Ainsi, de l’éternelle guérison s’ouvre à nous le fraternel horizon, tel un espace où l’accord passe… Comment se fait-il donc qu’au-delà de la mort le cadeau de Jean-Pierre et de sa douce épouse me soit parvenu dans la lointaine Mulhouse, comme une visite – mieux : comme un appel fort ? Je ne peux que, par reconnaissance, aller célébrer cette naissance au ciel, bien que privée des improvisations humbles et grandioses que sans doute il ose faire entendre là-haut, en pleine communion, Que tout entière l’accueille la lumière, dans ses vrais contacts sans nul artéfact !

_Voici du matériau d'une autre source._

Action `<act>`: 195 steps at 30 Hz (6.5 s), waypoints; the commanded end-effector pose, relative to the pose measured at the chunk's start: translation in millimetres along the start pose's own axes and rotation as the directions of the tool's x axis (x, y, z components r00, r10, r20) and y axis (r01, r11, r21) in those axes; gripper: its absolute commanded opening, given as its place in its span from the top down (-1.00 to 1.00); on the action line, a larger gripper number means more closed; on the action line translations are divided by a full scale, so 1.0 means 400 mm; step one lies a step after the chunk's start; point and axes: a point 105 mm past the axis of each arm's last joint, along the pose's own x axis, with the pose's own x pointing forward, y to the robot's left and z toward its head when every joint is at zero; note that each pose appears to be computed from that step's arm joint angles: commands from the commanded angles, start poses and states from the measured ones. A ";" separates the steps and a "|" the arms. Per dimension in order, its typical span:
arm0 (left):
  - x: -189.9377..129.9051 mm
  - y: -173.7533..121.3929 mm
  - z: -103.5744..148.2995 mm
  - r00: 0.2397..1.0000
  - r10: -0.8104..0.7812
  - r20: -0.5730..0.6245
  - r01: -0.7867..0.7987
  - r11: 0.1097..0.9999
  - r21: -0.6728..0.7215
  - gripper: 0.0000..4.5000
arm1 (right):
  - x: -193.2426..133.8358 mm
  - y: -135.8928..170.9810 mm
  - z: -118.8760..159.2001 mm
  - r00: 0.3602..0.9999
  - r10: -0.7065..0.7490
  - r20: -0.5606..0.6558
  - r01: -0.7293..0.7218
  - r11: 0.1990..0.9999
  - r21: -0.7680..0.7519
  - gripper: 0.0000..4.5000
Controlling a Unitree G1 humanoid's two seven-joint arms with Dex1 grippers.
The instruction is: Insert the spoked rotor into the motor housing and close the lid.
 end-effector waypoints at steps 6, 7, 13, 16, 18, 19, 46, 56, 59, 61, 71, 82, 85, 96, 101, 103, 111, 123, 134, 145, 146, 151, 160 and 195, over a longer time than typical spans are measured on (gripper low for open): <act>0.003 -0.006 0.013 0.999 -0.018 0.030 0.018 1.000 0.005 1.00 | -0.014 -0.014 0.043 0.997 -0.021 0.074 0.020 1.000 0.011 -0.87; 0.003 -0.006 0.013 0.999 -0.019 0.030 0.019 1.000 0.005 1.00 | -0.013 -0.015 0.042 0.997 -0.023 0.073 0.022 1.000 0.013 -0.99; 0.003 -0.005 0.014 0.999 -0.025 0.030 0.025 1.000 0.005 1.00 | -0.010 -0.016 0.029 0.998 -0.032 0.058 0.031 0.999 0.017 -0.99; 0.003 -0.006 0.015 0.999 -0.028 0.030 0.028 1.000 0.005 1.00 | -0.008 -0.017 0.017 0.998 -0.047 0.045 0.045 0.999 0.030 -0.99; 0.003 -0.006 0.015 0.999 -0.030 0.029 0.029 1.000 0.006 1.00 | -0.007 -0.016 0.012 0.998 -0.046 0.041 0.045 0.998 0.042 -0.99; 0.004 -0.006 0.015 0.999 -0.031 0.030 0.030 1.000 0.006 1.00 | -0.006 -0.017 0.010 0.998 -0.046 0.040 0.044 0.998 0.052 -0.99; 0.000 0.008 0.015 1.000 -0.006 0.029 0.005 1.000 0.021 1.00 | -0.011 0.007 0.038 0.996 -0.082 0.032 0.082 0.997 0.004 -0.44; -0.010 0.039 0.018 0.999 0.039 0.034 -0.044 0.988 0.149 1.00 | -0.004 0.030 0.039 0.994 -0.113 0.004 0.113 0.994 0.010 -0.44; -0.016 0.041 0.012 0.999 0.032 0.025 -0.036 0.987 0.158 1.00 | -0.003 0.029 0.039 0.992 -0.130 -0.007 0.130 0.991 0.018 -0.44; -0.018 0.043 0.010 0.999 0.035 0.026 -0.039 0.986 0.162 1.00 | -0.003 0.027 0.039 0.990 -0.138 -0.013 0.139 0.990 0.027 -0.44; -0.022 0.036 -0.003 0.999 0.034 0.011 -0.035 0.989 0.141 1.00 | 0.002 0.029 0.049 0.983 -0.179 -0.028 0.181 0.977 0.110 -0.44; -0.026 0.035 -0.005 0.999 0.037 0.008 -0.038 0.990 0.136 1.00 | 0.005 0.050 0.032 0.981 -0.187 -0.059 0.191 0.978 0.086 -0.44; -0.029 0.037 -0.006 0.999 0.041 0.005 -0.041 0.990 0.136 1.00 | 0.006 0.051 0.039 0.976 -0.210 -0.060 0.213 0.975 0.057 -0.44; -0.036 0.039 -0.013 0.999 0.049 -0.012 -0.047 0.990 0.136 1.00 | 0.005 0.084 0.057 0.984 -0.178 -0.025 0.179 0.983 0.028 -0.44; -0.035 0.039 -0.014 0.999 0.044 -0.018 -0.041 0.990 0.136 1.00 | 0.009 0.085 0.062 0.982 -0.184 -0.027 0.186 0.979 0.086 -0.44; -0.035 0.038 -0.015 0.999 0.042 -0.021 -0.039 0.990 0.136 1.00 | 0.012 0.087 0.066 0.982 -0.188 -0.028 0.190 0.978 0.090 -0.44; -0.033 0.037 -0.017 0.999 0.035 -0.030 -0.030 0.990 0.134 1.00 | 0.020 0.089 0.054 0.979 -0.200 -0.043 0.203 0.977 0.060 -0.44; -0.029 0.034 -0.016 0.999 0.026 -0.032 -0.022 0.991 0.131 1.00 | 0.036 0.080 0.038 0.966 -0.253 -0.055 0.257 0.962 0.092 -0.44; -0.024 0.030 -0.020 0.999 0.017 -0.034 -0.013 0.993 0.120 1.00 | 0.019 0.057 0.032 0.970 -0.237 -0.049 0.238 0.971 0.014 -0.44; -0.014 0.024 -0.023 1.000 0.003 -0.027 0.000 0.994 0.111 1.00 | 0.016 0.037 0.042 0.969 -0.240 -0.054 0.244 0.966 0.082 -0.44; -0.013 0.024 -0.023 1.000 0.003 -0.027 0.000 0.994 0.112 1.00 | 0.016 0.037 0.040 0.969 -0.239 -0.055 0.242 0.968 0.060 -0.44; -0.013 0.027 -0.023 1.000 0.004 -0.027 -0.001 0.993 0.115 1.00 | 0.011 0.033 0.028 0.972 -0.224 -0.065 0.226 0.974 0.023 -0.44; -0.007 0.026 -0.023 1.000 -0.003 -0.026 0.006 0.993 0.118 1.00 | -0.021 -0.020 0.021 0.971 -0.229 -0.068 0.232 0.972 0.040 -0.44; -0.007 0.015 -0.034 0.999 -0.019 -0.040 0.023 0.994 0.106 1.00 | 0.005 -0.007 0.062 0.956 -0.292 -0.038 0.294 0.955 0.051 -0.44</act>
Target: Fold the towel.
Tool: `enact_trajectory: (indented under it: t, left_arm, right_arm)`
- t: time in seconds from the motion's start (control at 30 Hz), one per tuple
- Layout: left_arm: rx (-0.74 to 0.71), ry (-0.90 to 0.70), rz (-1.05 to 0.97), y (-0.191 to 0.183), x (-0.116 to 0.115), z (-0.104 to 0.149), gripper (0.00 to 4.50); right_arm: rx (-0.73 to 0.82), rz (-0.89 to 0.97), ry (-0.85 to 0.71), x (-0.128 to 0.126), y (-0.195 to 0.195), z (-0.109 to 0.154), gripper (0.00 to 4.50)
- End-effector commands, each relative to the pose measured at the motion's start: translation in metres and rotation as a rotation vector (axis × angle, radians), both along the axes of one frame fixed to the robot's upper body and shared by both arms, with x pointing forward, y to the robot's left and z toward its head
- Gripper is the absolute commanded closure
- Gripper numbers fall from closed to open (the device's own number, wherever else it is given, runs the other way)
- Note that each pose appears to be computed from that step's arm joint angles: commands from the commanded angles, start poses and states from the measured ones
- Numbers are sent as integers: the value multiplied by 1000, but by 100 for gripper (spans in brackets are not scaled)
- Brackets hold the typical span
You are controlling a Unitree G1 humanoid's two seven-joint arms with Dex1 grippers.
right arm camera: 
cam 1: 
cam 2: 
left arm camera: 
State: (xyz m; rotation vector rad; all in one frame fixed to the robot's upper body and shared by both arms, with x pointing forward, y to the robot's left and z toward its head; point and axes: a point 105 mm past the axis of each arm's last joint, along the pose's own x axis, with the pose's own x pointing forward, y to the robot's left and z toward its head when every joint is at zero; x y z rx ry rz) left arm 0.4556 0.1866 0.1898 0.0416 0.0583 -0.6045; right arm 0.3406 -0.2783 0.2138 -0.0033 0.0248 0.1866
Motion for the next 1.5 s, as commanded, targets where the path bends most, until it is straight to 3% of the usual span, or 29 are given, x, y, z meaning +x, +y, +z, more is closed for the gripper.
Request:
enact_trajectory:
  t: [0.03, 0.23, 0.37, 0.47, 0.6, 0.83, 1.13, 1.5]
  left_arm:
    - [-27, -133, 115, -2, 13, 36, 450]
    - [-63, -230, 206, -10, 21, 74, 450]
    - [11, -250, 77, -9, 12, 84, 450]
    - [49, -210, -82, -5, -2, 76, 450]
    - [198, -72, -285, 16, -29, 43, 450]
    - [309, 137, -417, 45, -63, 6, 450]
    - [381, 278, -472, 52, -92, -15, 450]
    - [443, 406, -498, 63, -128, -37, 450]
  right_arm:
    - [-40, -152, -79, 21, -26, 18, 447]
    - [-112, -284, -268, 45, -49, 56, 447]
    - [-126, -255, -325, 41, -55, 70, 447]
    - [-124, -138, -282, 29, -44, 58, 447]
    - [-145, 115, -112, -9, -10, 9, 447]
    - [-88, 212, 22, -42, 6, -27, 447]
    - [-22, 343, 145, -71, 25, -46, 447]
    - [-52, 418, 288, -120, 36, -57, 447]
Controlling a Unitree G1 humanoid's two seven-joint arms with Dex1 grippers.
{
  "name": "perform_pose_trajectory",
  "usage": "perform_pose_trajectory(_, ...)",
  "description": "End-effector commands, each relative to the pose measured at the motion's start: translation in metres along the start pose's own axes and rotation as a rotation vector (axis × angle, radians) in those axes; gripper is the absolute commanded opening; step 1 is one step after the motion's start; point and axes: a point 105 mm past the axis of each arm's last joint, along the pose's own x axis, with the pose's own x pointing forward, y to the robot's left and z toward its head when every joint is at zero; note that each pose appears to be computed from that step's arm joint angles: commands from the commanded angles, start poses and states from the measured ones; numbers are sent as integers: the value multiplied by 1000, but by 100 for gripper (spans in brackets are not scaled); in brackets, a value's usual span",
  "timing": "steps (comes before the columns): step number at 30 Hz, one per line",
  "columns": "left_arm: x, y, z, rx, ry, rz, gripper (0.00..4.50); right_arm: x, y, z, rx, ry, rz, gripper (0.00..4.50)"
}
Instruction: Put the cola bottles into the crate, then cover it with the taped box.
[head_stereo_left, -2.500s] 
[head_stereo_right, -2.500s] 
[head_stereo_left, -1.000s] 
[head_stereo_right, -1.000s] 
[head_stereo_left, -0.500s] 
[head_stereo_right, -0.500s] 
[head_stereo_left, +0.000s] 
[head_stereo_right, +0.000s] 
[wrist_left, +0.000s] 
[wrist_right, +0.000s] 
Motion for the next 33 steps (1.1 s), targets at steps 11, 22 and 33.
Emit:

Un organiste s’en est allé faire jouer le vent dans ses tuyaux de l’autre côté des choses. Juste avant le déchirement de la vie, juste avant de perdre contact avec le Vent de vivre, juste avant son dernier souffle, il joue à pigeon-vole avec « l’œil déchiré » de Sylvie Lander. Alors d’où vient-il ce cadeau merveilleux, du ciel ou de la terre ? Et d’où vient la fauvette, le bel encorbellement de son corps sur un balcon de Pierrefontaine ? Et si tout était signe, et si tout cherchait le ténu contact entre visible et invisible? Le lien se fait comme quand on branche une prise entre un frêle arbuste rouge et le bois solide des poutres pour bâtir les parois ajourées d’un abri presque sans mur. Laisser du vide avec le plein, éviter de construire un mur opaque qui détruirait le vent. Ainsi la vie reste passante, les passants que nous sommes restent des « apprenants ». Au-dessus des alvéoles closes du Learning Center, le ciel court encore comme un furet. Les murs peints ne sont plus des clôtures, mais des envols. Peindre, c’est délier la relation, c’est faire que se touchent avec un tact infini le réel et l’irréel. Alors, grâce à ce délicat toucher de l’âme que lui donne le symbole et qui est un saint apprentissage, l’esprit saisit une Vérité cachée depuis le commencement du monde et peut entendre cet étrange Parole liée au Fils de l’Homme. La comprendre. En recevoir le divin contact. La brancher à soi par l’Esprit. L’Agneau immolé, c’est lui, l’Agneau vainqueur. Alors le ciel se déchire, alors la Vie peut vaincre la mort.